CMC Markets chief market analyst Michael Hewson agrees that there is no certainty that quantitative easing will work.
"While there is no question that this programme appears to have beaten market expectations there remains no guarantee that it will have the required effect in boosting inflation, and encouraging banks to start lending," said CMC Markets chief market analyst Michael Hewson.
However, Berenberg's chief economist Holger Schmieding said the policy will be effective to some extent.
"Monetary policy works through various channels. Most importantly, it shapes expectations. If a central bank credibly signals that it will not permit the economy to fall into recession and deflation, companies feel more confident to invest. I expect to see some such confidence effect, probably more outside Germany than in Germany where the ECB decision is more controversial than anywhere else," Schmieding said.

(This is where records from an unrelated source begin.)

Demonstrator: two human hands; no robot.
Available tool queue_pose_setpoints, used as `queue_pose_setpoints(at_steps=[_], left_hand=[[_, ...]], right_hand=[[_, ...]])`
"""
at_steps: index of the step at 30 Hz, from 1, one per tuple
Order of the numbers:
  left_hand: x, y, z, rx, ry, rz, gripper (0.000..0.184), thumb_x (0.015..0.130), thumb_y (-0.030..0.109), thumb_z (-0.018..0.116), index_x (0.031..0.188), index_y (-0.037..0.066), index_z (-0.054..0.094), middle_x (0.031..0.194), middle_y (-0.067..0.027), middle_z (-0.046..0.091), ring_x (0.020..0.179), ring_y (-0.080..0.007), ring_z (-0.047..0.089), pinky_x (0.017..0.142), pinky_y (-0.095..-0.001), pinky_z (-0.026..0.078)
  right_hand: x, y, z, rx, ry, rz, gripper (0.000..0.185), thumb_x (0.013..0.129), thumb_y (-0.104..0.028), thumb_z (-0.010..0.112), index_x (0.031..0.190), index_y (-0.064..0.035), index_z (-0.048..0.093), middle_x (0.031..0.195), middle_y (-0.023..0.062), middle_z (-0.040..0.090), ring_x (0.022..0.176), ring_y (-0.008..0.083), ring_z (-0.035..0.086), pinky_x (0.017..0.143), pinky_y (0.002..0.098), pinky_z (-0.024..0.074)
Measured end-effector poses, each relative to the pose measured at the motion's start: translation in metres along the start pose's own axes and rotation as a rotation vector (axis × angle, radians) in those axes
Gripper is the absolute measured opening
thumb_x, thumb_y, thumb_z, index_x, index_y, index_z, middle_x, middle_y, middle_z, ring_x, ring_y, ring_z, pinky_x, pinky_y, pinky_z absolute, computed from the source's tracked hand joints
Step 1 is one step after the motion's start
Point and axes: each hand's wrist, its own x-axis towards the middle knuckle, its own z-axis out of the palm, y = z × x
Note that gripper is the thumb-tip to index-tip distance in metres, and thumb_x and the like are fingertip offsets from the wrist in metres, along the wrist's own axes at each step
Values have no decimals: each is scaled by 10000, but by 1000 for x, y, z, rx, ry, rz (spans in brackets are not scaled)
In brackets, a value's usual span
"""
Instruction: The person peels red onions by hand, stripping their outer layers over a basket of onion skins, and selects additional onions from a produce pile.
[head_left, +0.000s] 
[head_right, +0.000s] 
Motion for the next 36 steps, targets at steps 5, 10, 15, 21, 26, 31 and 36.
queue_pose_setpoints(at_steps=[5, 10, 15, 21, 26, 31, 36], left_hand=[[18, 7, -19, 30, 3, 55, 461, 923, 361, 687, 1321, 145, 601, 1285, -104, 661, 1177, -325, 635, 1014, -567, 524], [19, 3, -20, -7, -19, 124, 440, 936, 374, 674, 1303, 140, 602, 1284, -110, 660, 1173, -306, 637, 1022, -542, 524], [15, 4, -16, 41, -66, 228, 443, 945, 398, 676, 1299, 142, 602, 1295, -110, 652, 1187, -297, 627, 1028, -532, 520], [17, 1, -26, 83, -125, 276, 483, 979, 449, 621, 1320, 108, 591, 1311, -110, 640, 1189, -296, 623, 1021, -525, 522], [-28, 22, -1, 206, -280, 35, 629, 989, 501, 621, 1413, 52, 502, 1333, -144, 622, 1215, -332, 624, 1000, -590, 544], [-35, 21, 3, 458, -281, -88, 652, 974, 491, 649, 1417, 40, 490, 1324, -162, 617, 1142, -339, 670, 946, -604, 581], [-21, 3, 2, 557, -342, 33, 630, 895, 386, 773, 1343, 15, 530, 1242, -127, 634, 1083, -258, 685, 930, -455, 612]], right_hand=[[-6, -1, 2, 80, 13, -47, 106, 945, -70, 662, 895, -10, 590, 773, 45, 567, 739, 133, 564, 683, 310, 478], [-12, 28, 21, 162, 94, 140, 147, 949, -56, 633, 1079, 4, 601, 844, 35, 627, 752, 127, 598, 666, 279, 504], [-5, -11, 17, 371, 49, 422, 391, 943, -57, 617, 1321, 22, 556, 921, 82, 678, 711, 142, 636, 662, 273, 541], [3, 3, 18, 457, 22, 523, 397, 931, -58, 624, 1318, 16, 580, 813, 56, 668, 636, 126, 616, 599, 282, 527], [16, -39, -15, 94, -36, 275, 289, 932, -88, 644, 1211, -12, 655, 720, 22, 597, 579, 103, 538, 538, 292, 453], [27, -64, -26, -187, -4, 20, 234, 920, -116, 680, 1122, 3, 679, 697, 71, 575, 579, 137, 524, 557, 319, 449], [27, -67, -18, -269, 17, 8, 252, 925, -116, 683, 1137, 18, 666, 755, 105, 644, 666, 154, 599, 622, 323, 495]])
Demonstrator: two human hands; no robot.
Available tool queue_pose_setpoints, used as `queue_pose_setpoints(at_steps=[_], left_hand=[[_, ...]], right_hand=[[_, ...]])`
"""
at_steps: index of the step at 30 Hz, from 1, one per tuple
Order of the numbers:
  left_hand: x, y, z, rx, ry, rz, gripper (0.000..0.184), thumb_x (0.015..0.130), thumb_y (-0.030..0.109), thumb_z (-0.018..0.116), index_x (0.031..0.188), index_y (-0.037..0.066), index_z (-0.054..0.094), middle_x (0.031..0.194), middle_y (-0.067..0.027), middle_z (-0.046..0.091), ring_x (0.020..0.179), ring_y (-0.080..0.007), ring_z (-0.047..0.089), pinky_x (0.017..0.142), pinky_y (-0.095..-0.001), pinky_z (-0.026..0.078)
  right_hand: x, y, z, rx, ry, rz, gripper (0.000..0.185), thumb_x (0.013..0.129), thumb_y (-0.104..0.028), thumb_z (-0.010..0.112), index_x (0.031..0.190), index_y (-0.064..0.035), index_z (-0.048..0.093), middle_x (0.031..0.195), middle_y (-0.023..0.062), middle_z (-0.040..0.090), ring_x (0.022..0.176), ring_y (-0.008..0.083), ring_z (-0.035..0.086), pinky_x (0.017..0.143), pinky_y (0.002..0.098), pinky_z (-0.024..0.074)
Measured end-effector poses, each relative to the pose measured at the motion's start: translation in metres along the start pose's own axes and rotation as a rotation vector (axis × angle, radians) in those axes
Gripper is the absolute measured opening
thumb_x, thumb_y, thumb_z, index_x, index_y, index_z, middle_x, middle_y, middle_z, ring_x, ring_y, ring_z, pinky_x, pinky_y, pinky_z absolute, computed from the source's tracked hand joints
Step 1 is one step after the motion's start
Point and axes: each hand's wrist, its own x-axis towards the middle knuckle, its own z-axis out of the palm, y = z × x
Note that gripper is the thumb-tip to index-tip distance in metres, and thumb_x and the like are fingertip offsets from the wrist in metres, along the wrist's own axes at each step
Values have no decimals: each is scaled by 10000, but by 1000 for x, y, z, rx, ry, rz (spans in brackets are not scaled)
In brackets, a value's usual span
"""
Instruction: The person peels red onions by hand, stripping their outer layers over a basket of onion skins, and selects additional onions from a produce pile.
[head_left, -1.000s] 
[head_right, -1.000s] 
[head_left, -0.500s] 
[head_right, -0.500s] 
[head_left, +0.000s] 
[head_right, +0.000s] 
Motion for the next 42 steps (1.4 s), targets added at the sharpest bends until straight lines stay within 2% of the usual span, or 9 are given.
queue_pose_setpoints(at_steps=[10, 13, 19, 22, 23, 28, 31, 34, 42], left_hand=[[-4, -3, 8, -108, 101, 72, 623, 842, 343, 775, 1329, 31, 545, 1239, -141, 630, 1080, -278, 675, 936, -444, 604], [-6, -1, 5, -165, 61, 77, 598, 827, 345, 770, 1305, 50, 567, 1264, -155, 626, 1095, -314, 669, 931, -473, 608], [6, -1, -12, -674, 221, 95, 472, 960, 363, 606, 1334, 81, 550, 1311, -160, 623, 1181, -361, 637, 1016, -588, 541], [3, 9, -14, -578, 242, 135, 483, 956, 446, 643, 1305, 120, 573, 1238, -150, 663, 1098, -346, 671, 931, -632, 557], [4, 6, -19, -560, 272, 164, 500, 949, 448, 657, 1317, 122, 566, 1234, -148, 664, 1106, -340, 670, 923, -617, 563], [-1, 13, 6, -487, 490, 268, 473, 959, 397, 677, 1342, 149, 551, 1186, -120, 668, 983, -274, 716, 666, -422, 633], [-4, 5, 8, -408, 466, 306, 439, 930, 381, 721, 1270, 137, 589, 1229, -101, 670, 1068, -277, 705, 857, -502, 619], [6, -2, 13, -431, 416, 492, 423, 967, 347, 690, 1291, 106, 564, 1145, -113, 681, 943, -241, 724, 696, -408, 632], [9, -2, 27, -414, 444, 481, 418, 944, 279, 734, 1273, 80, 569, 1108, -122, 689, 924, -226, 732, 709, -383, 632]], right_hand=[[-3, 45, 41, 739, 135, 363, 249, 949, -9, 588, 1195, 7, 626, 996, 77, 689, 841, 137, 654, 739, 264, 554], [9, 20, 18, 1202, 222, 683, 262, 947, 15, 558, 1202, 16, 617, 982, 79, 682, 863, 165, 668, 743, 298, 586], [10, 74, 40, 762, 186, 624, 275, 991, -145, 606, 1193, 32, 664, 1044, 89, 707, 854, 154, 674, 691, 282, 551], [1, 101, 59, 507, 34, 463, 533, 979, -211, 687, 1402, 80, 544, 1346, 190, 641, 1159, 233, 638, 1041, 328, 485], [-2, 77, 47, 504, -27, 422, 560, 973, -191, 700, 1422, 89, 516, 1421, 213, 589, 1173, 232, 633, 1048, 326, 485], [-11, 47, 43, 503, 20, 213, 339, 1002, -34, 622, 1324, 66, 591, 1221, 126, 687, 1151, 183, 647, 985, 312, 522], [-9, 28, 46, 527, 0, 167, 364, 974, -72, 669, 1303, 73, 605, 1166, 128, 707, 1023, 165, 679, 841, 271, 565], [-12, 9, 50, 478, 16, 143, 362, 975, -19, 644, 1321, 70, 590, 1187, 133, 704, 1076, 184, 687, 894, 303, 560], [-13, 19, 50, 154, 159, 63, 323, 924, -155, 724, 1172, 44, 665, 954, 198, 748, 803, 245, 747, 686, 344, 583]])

The euro slumped against other major currencies, hitting an 11-year low against the dollar at USD1.1411, while the pound reached a near seven year high against the euro at EUR1.3213.
In response to the euro's fall, the Danish central bank cut its deposit rate for the second time this week. The certificate of deposit rate was reduced by 0.15 percentage point to negative 0.35%, Danmarks Nationalbank said in a statement. The lending rate remains at 0.05%.
The FTSE 100 closed up 1.0% at 6,791.00, and the FTSE 250 closed up 0.8% at 16,387.33, meaning both indices have closed higher for five consecutive days. However, the AIM All-Share index closed down 0.4% at 696.77.
In Europe, the CAC 40 in Paris closed up 1.7%, and the DAX 30 in Frankfurt ended up 1.4%. When the European markets closed, the DJIA was up 0.8%, while the S&P 500 and the Nasdaq Composite were both up 0.8%.
On the corporate front, RSA Insurance Group, up 3.5% was one of the strongest performers in the FTSE 100 after Credit Suisse raised the insurer to Outperform from Neutral.
Royal Mail, up 3.3%, was also amongst the best-performing big blue-chips. The mail and parcels delivery company said it is confident it will meet its own full-year expectations, after reporting that group revenue was up just 1% in the nine months to December 28, whilst revenue was flat in both its parcels and letters businesses. The slight overall revenue growth marks a deterioration from the position half way through the mail operator's financial year, when revenue growth had stood at 2%, although parcel revenue improved and analysts said the figures met market hopes.
Oxford Instruments, down 28%, was by far the worst performer in the FTSE 250. The technology tools and systems provider issued a profit warning as its orders were hit by Russian sanctions, it saw weaker trading in its Industrial Analysis business, and the recovery it had forecast for the Japanese market failed to occur. The company now expects to post a pretax profit adjusted for acquisition and related costs of around GBP35 million for the year to end-March, compared to an adjusted pretax profit of GBP47.1 million a year before.
Card Factory was the second-worst performer in the index, falling 6.8%. The cards and gifts retailer is trading lower after its like-for-like sales rose 1.8% in the 11 months to the end of December, compared with a 3.1% increase in like-for-like sales last year. The company said it is trading in line with its expectations for the year on the back of a rise in revenue in the first eleven months.
In the economic calendar Friday, there are Markit Manufacturing purchasing managers' index readings from Germany at 0830 GMT, the eurozone at 0900 GMT and the US at 1445 GMT. There will also be eurozone Markit composite PMI at 0900 GMT, and UK retail sales at 0930 GMT.
In the corporate calendar, merchant banking group Close Brothers Group will release a trading statement and FTSE SmallCap-listed Premier Foods will issue a fourth quarter interim management statement.